### DESCRIPTION OF THE TASK:
Some of the lines below need repeating. Reproduce exactly those between the lines holding "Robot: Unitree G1" and "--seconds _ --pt", inclusive.

------------------------------------------------------------------------

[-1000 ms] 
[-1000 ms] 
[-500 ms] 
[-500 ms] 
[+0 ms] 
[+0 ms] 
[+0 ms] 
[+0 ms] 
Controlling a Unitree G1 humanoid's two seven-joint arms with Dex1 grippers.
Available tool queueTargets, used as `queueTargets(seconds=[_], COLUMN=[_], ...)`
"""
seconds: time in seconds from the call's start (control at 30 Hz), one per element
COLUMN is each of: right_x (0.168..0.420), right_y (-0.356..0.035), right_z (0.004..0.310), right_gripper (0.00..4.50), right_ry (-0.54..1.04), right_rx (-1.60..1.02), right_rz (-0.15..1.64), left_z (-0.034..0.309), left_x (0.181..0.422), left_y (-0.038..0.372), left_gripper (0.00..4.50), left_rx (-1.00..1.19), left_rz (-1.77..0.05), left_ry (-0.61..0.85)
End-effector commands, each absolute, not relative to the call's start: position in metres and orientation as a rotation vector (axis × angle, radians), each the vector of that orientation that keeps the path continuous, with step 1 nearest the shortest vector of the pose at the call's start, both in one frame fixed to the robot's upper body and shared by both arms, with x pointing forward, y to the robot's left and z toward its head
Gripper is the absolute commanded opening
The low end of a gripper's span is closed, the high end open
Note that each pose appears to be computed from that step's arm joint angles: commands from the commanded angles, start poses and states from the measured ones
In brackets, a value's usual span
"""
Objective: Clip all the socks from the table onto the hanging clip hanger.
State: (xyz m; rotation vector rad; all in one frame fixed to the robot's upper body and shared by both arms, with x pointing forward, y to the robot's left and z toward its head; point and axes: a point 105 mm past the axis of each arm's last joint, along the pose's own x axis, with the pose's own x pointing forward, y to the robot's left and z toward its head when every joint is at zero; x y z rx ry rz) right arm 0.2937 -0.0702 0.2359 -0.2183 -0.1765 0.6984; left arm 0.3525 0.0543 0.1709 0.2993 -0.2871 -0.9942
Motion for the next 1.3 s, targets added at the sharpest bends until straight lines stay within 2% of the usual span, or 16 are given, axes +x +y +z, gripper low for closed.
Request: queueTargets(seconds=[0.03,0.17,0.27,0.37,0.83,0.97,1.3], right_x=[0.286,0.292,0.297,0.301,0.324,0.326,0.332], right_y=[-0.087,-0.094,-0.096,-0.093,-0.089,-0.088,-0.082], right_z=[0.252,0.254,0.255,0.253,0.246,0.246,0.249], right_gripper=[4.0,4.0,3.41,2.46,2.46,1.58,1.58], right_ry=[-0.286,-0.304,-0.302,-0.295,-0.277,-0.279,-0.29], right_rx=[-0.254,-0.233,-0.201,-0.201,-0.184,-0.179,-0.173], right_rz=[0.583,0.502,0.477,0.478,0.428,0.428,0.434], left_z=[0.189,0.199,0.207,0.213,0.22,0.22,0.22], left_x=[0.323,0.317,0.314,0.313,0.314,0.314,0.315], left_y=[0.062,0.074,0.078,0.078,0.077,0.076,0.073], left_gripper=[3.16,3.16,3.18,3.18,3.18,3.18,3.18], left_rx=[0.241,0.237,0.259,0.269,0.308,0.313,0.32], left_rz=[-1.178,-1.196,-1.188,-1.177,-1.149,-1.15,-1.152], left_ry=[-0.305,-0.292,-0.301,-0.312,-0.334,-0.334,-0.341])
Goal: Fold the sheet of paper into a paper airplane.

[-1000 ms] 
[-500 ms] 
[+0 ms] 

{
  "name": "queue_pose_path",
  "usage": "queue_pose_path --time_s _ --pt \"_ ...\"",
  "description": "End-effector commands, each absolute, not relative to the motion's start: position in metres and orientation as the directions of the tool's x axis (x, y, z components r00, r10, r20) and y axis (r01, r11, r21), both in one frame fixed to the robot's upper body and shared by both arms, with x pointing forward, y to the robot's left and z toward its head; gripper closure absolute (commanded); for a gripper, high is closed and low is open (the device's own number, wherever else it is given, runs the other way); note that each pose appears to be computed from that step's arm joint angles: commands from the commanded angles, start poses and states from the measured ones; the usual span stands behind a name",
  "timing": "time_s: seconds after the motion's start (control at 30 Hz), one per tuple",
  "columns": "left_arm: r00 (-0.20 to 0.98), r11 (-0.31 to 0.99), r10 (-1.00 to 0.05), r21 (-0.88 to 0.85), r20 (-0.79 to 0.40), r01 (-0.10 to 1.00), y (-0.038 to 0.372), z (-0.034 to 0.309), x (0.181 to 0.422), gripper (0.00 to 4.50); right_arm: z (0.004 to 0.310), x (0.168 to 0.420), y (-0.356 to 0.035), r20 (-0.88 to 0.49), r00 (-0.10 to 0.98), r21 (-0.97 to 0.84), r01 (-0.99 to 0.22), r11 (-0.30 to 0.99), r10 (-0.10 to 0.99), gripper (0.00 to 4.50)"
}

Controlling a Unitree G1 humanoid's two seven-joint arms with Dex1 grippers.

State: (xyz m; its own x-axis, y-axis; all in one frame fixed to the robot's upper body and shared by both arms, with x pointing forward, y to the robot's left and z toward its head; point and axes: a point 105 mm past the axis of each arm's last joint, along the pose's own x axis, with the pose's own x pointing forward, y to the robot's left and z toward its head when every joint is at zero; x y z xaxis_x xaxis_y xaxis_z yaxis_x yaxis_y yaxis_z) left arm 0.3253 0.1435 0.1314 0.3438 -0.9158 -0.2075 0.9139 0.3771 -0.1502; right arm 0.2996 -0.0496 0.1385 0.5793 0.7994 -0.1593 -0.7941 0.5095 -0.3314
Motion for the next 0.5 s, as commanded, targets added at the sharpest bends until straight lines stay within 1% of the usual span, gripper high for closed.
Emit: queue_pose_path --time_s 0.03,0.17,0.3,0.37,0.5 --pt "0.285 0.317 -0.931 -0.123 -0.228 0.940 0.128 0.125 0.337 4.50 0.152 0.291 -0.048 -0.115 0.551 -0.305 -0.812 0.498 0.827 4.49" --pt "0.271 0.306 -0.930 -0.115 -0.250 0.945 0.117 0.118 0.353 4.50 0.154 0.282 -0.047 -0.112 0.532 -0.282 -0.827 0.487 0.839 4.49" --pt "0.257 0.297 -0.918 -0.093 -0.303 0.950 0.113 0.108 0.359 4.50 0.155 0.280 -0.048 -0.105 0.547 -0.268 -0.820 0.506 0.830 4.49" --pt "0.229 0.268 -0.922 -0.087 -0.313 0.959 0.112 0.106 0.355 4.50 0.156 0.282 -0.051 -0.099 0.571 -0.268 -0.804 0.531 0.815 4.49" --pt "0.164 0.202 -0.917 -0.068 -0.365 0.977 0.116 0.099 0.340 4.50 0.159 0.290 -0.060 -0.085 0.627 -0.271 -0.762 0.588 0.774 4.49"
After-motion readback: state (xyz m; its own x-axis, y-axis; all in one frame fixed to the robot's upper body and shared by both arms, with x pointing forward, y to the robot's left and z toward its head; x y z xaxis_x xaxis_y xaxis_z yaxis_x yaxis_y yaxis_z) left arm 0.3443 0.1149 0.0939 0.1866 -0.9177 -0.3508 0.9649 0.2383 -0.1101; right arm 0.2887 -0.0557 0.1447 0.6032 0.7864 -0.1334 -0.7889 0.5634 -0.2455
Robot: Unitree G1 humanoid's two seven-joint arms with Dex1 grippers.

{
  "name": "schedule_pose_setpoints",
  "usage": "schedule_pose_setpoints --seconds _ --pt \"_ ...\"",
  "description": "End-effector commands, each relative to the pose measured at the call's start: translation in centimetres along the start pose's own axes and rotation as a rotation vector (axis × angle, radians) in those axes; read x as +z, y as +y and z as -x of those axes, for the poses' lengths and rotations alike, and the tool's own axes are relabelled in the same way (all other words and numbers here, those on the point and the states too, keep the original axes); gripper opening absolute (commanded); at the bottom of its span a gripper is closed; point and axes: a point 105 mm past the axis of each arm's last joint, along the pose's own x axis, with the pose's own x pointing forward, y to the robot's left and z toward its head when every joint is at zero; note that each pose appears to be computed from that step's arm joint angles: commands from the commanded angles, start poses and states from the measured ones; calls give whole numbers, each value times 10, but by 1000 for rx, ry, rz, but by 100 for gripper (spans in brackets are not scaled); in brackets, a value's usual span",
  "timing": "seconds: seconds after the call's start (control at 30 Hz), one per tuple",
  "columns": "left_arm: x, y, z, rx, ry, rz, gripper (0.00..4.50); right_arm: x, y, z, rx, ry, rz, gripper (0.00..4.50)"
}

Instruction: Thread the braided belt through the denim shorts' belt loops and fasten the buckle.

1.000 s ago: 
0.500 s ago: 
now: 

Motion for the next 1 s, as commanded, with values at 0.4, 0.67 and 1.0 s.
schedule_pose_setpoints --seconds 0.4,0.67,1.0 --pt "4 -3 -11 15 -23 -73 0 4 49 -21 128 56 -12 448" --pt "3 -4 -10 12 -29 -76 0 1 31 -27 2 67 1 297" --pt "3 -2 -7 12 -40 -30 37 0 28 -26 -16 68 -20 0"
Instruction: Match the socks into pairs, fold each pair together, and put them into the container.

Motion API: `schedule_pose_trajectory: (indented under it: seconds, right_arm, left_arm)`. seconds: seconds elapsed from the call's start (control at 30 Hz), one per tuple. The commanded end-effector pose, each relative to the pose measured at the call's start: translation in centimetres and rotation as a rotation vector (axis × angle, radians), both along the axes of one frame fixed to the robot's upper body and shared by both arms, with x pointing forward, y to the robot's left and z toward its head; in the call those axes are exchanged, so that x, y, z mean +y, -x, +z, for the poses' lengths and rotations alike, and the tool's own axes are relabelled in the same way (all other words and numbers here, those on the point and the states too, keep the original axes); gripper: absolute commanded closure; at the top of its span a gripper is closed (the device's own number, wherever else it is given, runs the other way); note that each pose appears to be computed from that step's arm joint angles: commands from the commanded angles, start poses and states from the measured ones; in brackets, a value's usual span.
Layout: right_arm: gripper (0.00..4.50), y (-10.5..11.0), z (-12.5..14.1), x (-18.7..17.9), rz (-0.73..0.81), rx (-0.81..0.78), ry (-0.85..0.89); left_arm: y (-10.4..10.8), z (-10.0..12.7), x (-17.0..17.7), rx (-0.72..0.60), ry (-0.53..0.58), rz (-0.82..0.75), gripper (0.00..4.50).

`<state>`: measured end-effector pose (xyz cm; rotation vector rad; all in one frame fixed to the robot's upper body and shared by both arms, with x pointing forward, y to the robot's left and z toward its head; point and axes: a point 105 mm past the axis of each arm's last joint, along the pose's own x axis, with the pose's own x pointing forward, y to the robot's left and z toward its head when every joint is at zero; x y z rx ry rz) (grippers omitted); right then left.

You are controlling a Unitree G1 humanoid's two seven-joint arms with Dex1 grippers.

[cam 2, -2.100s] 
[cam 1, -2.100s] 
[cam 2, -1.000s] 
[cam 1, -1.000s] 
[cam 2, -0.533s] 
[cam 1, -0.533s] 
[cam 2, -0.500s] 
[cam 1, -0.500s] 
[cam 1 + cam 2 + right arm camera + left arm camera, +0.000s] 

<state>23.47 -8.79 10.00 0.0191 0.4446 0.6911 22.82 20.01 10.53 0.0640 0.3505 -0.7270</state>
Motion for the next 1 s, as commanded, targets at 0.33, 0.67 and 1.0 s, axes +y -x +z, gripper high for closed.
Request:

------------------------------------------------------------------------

### ANSWER SECTION:
Robot: Unitree G1 humanoid's two seven-joint arms with Dex1 grippers.

{
  "name": "schedule_pose_setpoints",
  "usage": "schedule_pose_setpoints --seconds _ --pt \"_ ...\"",

No further response is required.